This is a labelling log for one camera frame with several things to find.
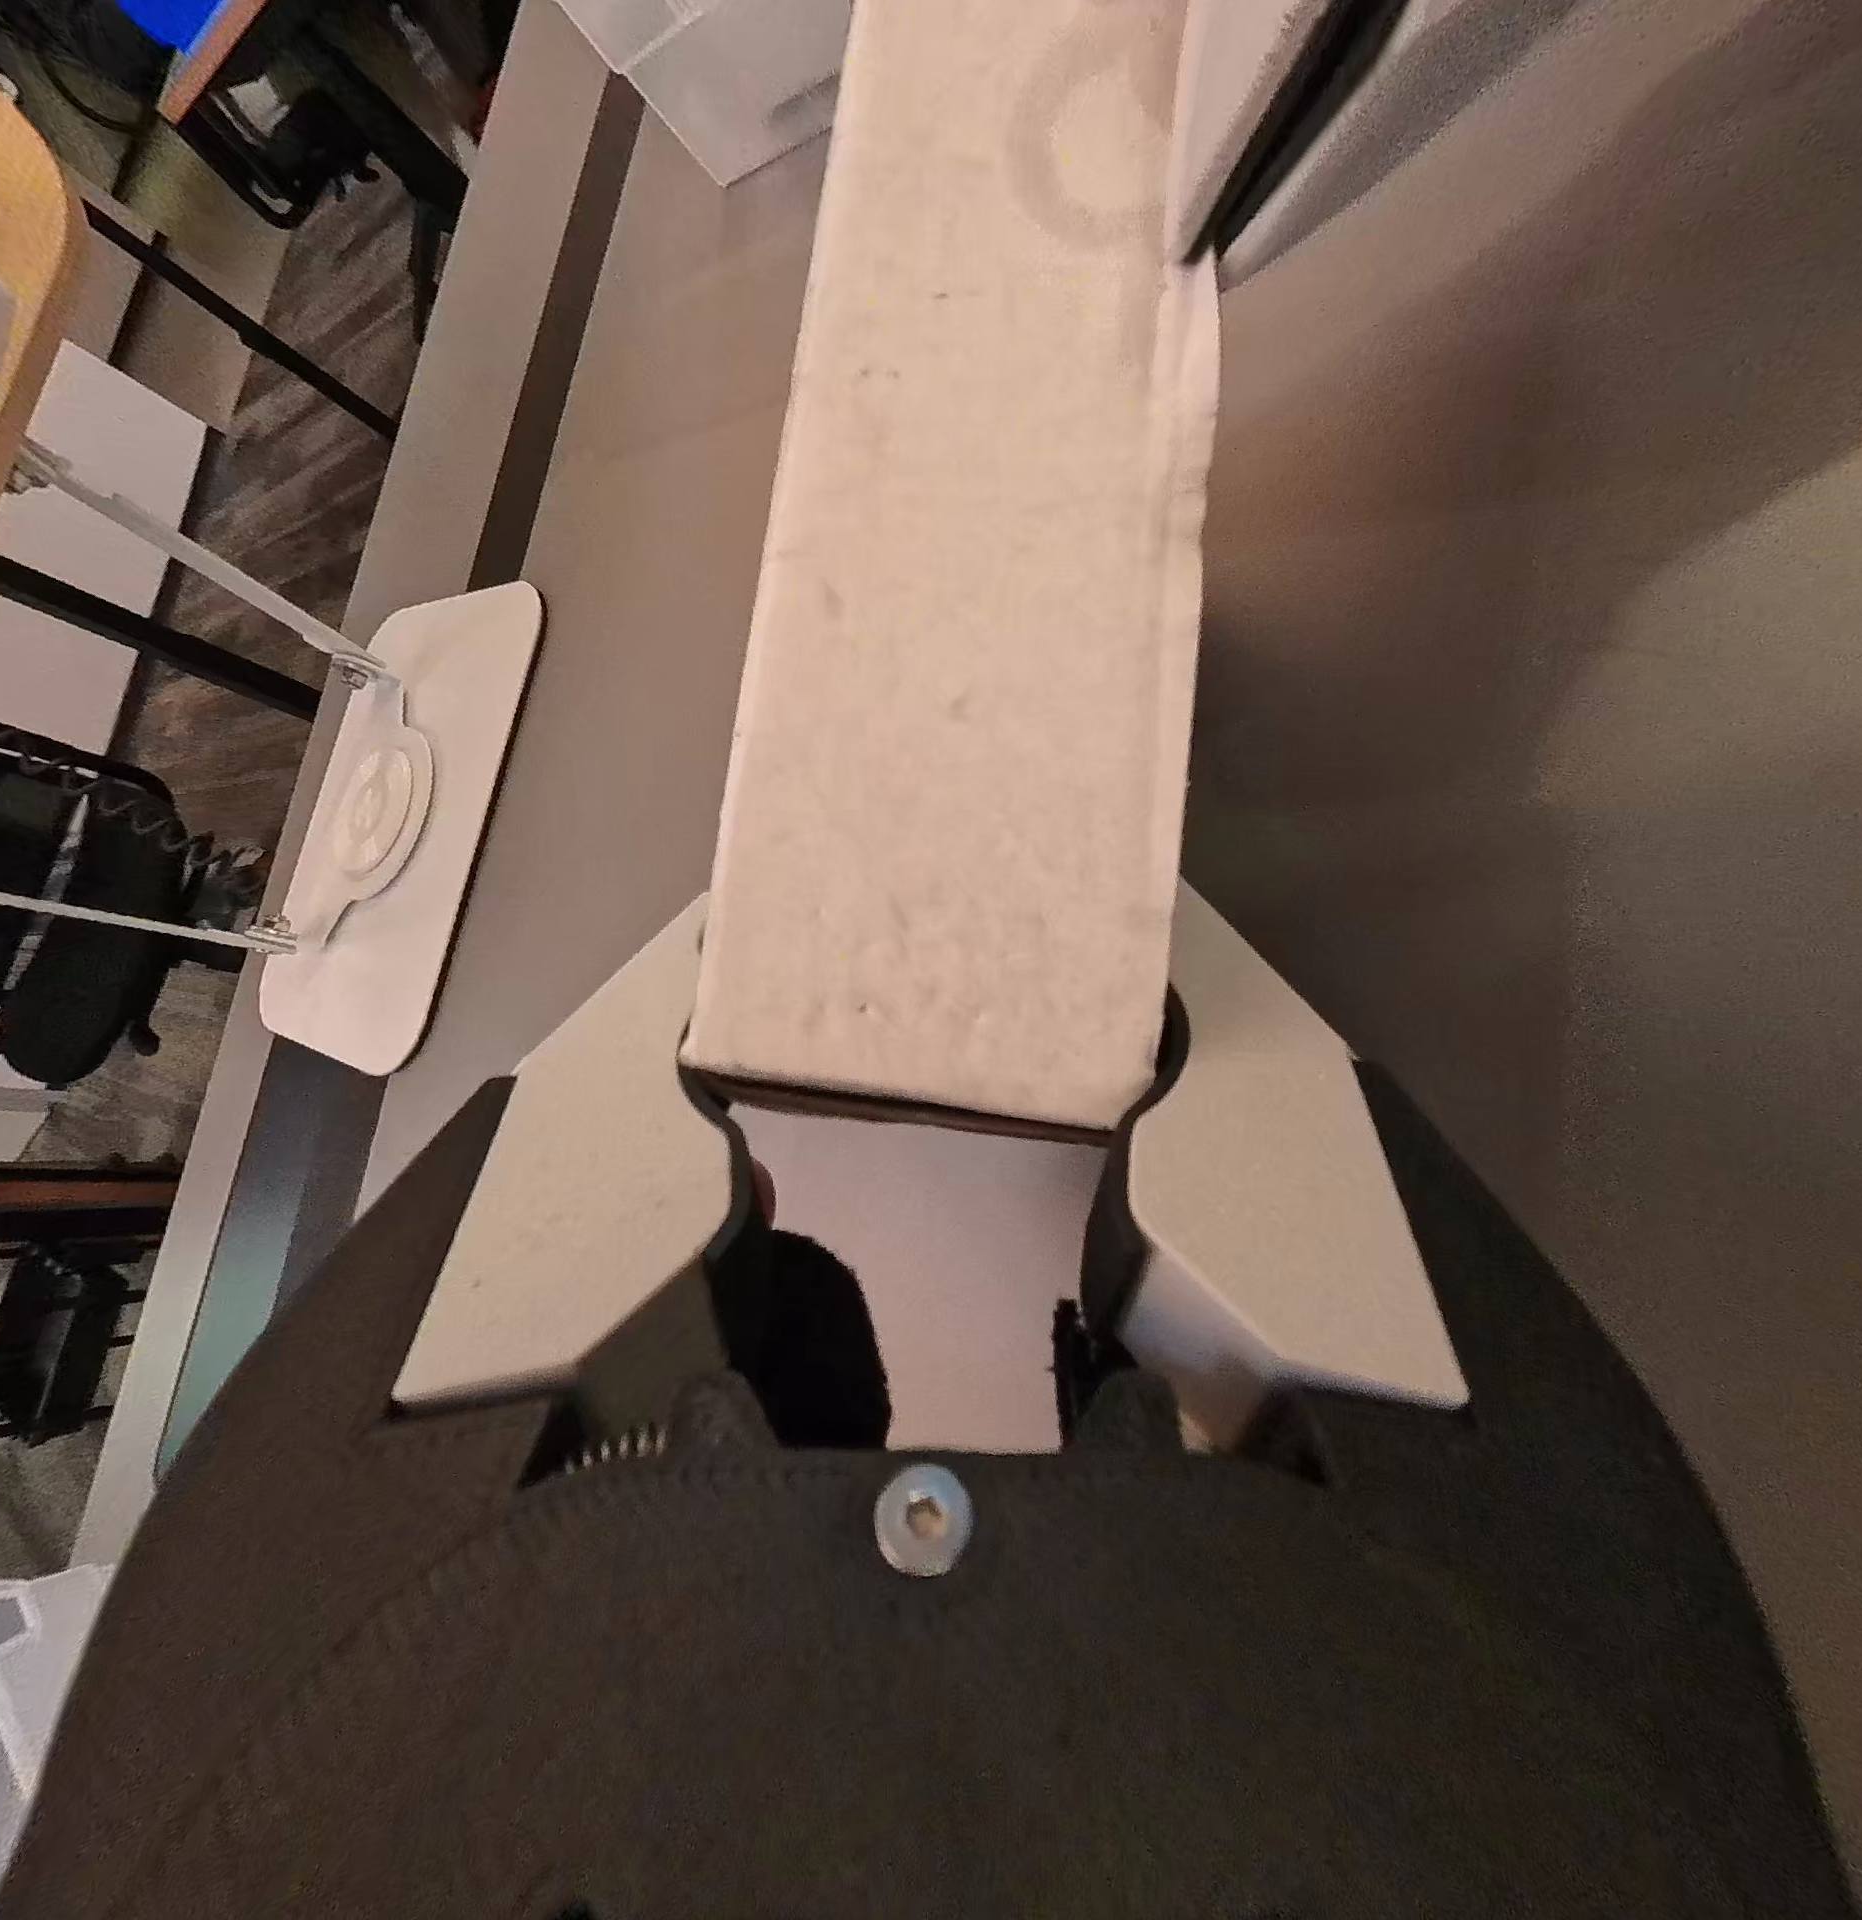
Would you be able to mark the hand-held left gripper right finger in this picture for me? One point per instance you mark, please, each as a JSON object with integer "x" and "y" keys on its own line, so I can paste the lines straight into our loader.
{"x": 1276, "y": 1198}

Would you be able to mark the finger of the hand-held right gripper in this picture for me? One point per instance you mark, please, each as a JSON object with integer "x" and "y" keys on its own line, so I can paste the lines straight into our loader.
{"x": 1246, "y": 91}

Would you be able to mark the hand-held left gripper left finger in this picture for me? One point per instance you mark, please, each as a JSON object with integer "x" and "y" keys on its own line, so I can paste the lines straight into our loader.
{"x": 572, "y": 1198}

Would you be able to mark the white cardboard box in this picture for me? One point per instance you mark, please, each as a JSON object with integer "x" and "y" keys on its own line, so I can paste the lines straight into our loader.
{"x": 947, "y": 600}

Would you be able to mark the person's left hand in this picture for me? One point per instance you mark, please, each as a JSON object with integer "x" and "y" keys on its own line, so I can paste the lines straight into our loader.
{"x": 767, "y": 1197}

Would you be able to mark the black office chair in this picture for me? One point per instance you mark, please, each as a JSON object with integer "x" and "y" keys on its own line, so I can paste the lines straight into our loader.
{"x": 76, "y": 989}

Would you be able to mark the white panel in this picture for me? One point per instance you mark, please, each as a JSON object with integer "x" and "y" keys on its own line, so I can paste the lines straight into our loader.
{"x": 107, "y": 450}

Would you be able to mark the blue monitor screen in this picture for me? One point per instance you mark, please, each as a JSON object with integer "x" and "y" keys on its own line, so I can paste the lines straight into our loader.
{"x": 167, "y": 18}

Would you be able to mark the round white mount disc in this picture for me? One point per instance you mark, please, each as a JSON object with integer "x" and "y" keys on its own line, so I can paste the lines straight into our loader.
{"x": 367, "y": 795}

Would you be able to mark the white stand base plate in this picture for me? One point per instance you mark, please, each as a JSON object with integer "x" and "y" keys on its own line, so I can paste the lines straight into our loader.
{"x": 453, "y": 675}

---

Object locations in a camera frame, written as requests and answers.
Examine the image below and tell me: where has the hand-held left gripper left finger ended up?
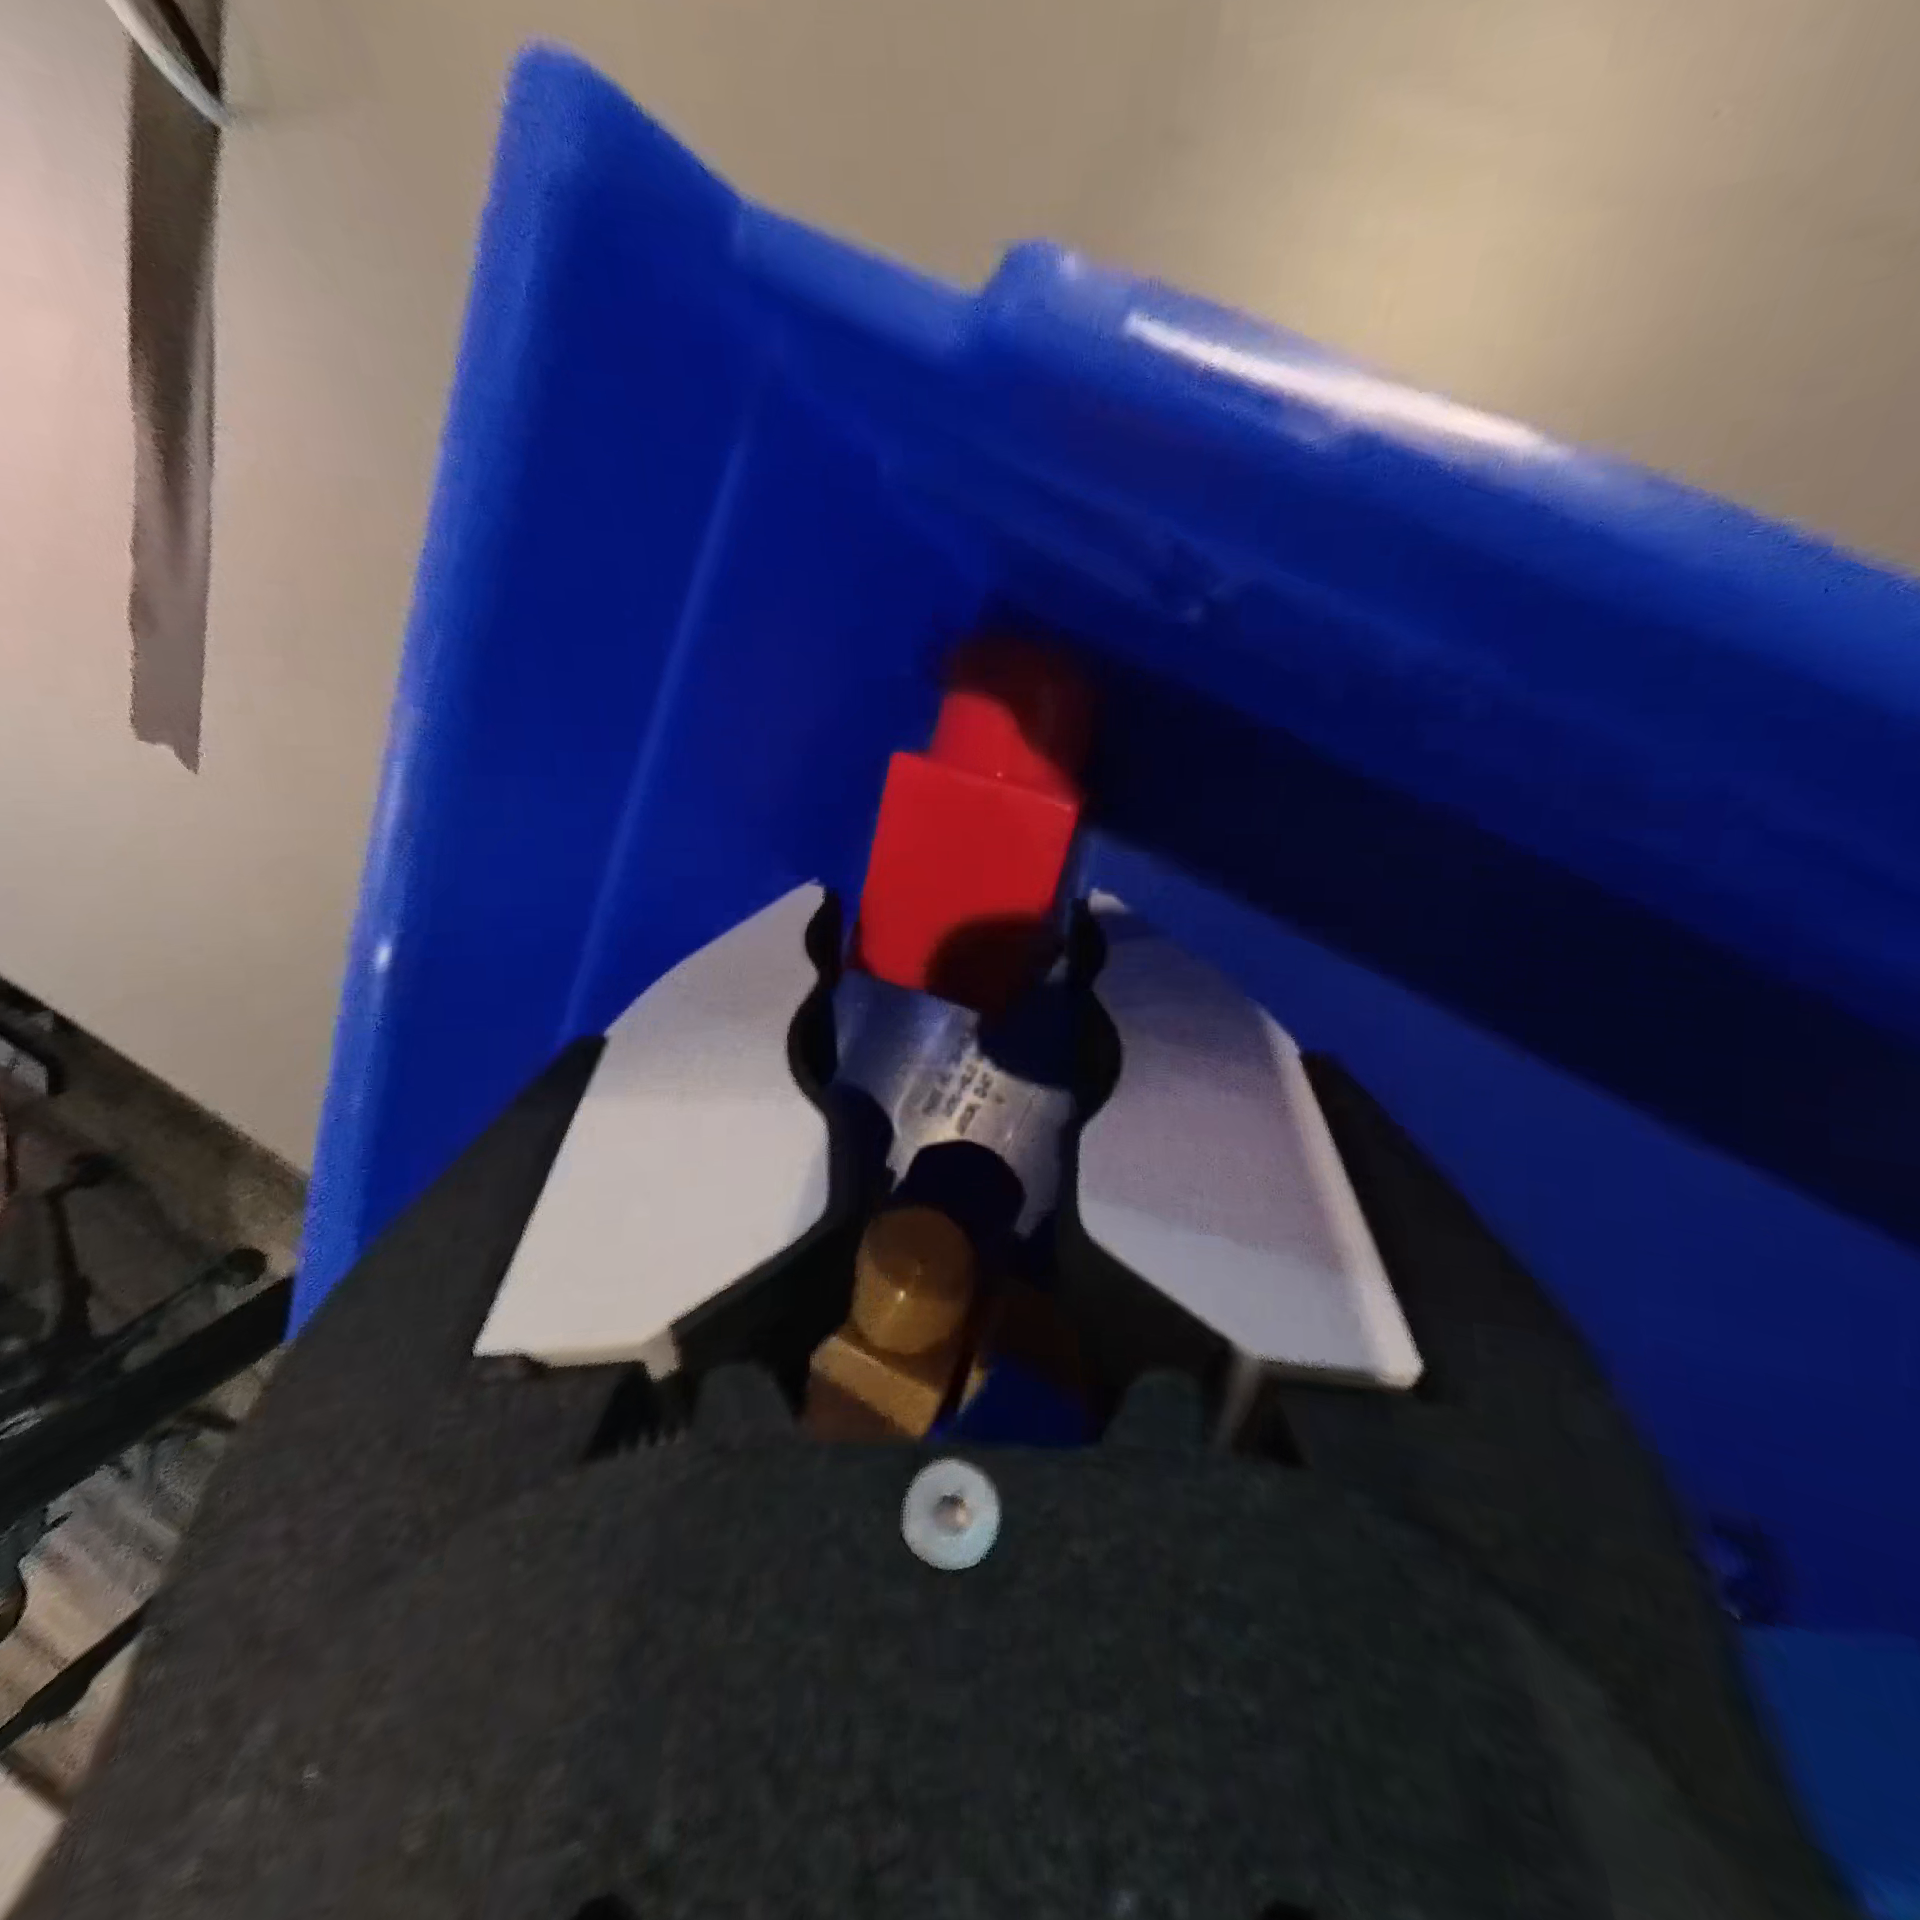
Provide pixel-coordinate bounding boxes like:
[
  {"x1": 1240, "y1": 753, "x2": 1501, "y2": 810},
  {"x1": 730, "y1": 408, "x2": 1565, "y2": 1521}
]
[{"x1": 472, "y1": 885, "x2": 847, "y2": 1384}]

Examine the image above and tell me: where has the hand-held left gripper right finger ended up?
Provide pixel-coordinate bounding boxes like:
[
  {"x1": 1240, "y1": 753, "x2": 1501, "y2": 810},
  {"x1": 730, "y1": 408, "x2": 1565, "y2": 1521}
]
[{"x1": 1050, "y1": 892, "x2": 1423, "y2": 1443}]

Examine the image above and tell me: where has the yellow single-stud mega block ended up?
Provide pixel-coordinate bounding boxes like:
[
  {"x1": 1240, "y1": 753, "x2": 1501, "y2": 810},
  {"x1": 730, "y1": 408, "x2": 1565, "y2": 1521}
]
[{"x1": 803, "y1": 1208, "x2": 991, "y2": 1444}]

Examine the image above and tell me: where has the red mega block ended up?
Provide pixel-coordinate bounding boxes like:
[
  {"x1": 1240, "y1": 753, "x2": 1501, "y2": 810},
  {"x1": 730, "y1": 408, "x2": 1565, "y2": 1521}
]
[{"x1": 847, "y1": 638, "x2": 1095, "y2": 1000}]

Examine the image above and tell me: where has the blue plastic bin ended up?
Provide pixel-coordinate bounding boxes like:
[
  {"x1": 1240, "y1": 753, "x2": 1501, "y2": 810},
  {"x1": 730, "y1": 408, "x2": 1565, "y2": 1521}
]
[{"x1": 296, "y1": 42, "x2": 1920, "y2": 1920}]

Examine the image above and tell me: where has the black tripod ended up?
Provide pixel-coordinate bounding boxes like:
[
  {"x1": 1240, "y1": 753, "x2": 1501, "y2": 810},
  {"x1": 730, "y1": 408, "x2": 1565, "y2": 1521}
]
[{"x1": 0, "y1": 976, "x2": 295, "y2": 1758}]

• Task to carry out:
Filter the entries down to the lines holding the string "Examine". Copy each of those lines.

• Task response:
Examine the image below and tell me: where has the hand-held left gripper left finger ended up?
Examine the image above and tell me: where has the hand-held left gripper right finger ended up?
Examine the image above and tell me: where has the yellow single-stud mega block ended up?
Examine the image above and tell me: where has the red mega block ended up?
Examine the image above and tell me: where has the blue plastic bin ended up?
Examine the image above and tell me: where has the black tripod ended up?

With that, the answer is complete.